Work to complete: From the records below, print exactly the lines starting at the one containing "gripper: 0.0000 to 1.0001" and ending at the one containing "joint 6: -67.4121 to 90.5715", ends included, and nothing else.

Input data:
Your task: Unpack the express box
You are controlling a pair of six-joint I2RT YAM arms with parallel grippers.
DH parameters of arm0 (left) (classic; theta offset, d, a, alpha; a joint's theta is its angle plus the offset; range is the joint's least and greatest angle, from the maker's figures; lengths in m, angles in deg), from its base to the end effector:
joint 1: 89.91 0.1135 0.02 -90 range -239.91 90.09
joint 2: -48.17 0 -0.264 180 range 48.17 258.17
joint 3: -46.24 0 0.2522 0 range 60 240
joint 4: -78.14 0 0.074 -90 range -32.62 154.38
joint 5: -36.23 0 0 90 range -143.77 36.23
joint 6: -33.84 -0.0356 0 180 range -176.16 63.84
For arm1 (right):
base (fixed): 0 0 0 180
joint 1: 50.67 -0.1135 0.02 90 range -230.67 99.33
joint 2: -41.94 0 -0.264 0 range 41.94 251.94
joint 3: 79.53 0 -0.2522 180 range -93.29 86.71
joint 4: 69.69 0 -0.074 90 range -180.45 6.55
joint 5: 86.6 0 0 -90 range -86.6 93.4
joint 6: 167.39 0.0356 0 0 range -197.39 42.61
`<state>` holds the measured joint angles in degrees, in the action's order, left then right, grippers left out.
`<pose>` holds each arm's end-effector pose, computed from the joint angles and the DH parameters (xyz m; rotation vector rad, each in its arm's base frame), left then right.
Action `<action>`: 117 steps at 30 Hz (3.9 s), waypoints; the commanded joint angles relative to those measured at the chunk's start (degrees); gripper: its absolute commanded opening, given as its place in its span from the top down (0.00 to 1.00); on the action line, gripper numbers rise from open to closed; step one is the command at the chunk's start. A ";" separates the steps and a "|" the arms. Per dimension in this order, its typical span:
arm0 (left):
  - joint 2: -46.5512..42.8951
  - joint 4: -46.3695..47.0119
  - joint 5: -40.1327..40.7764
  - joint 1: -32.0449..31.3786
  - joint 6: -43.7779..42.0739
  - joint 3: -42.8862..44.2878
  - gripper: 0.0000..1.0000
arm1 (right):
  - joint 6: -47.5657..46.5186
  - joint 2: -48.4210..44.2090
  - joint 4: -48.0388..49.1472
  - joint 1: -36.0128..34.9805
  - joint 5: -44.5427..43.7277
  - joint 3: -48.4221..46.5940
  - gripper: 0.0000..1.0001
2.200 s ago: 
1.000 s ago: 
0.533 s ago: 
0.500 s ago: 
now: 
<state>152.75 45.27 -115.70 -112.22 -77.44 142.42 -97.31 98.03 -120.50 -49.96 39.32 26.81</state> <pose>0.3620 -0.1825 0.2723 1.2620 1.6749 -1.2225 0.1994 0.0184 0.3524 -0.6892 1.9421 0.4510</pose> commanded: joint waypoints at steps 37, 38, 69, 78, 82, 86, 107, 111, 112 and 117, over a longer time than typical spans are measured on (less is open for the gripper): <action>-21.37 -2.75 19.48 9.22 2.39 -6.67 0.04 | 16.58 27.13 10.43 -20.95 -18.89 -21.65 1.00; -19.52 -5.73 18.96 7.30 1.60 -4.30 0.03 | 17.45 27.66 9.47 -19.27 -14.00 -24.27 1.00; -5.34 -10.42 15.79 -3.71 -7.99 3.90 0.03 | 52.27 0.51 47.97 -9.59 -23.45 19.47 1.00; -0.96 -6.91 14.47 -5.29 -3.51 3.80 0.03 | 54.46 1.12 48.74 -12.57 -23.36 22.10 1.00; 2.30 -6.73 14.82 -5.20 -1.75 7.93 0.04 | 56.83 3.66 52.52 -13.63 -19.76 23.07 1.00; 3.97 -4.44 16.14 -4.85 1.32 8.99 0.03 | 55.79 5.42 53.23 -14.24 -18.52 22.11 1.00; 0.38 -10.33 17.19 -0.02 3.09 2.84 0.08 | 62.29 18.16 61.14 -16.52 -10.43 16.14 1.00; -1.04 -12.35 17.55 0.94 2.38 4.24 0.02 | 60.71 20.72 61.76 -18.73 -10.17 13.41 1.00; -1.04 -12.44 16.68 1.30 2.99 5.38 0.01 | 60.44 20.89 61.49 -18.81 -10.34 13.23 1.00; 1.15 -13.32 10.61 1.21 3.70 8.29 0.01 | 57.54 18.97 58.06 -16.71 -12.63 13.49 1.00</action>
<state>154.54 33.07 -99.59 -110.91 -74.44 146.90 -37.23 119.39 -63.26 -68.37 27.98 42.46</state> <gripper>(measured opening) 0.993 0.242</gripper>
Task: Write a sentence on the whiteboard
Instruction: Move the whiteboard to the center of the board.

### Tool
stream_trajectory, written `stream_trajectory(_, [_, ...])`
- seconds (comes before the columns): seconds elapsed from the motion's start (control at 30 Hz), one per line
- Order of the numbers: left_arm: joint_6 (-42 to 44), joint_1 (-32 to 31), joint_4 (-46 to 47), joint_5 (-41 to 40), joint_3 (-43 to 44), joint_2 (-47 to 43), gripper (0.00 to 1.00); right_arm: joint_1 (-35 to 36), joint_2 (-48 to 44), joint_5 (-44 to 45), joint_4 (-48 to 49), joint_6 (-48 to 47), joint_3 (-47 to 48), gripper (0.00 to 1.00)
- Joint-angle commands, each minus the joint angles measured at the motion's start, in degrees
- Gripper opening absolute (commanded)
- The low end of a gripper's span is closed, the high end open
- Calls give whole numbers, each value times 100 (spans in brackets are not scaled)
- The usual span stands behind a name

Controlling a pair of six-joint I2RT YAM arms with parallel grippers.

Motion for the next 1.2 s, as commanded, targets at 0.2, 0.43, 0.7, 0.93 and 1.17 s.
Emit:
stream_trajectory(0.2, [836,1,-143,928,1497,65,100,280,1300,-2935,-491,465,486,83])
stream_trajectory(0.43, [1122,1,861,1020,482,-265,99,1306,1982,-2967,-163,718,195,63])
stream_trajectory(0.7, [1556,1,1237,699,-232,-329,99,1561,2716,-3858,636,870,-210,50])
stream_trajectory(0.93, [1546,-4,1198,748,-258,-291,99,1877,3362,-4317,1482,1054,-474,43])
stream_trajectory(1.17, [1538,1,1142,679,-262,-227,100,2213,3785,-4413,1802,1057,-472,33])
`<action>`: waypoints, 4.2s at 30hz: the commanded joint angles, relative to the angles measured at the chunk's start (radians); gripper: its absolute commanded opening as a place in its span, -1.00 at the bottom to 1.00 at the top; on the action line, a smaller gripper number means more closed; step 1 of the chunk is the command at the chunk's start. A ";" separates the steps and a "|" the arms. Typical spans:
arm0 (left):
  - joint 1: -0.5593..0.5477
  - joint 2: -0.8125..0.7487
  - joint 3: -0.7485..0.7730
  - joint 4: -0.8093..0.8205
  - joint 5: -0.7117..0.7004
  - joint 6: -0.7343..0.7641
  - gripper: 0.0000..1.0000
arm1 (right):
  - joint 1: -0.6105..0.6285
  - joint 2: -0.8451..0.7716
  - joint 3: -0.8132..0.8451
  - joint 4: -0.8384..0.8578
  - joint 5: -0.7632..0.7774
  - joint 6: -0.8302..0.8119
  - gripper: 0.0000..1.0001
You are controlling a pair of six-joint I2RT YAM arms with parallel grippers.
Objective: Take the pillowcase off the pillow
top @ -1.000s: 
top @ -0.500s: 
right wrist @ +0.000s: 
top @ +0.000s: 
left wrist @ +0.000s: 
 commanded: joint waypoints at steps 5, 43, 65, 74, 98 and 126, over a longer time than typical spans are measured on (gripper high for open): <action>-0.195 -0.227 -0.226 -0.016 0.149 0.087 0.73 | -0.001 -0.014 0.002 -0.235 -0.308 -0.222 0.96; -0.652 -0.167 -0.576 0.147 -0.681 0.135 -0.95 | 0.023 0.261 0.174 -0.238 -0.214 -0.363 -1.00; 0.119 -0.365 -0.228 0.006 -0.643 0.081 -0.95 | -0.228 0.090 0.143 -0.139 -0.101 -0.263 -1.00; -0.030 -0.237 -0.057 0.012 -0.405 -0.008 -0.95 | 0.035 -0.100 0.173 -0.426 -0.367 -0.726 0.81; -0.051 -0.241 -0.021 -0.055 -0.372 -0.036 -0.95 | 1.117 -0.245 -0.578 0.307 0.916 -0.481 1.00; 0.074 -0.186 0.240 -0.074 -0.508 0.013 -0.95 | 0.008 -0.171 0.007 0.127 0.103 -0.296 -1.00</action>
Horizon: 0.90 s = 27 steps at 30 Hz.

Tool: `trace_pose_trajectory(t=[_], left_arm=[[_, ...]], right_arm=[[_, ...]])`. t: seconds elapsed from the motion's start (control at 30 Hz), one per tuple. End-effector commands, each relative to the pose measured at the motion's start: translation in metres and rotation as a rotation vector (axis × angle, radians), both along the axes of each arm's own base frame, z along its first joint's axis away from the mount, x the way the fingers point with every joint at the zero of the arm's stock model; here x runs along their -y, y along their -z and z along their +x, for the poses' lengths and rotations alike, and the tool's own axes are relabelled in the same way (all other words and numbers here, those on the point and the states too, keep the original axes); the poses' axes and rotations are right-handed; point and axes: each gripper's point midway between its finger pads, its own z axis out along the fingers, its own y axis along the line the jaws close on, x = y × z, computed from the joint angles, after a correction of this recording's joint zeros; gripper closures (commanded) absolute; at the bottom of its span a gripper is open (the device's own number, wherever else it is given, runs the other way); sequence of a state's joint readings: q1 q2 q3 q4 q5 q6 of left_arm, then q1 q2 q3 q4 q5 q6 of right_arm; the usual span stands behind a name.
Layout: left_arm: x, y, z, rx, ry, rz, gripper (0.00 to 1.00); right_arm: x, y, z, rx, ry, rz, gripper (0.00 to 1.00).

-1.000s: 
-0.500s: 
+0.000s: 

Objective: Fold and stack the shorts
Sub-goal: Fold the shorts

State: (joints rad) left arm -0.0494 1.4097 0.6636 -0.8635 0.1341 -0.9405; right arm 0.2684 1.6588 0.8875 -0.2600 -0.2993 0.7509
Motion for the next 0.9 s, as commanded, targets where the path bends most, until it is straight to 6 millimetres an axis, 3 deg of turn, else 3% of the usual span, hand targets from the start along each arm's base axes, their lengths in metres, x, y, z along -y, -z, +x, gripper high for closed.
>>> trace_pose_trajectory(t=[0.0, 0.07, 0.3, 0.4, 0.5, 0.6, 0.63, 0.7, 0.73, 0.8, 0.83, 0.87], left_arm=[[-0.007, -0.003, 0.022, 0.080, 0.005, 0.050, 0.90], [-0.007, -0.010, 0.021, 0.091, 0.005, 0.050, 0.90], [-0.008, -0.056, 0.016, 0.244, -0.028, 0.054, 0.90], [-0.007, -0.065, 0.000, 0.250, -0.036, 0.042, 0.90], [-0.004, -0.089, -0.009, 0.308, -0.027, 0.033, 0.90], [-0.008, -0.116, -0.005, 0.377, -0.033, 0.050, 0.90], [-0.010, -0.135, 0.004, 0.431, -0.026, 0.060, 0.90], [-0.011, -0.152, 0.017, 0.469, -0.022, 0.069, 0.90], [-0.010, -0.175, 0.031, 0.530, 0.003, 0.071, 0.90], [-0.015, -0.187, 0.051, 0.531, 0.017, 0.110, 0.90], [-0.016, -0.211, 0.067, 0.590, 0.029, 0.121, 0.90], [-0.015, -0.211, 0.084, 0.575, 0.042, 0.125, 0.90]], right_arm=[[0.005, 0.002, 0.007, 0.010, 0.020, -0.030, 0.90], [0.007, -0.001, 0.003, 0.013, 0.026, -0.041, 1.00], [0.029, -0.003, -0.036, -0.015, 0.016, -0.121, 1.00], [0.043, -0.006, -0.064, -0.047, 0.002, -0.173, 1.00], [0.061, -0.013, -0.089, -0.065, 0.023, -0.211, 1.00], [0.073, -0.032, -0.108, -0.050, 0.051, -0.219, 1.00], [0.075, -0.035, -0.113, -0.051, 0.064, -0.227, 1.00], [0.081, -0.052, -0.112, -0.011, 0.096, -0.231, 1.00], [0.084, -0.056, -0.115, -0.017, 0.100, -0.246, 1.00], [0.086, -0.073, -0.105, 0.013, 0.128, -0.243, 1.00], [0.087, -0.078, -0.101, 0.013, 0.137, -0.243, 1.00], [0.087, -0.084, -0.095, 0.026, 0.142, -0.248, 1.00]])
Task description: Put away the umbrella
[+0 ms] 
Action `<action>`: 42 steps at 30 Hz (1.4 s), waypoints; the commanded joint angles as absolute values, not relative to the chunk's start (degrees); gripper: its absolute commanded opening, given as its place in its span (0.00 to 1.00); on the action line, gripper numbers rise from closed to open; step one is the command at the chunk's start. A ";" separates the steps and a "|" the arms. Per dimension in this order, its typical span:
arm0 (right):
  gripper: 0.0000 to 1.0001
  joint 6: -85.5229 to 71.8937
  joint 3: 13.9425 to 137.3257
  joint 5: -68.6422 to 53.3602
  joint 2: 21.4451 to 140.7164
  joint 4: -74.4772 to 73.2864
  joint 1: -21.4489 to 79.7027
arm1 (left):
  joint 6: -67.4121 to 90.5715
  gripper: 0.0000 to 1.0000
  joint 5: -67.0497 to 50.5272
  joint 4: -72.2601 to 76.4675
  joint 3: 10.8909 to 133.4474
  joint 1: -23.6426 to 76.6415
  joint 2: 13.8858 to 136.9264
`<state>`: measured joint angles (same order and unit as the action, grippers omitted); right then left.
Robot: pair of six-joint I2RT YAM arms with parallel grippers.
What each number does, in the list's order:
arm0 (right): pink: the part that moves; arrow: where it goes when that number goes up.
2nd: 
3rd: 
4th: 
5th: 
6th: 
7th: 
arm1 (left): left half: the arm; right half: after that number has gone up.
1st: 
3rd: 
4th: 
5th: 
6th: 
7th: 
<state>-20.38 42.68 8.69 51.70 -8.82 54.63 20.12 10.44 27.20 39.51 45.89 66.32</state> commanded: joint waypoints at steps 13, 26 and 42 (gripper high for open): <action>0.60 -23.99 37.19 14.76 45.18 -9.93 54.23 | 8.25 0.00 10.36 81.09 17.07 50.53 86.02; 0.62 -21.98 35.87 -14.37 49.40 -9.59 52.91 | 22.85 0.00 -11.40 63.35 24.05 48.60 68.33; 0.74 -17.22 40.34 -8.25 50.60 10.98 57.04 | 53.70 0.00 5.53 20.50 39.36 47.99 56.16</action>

Task result:
  gripper: 0.0000 to 1.0001
  joint 6: -85.5229 to 71.8937
  joint 3: 13.9425 to 137.3257
  joint 5: -68.6422 to 53.3602
  joint 2: 21.4451 to 140.7164
  joint 4: -74.4772 to 73.2864
  joint 1: -21.4489 to 79.7027
arm1 (left):
  joint 6: -67.4121 to 90.5715

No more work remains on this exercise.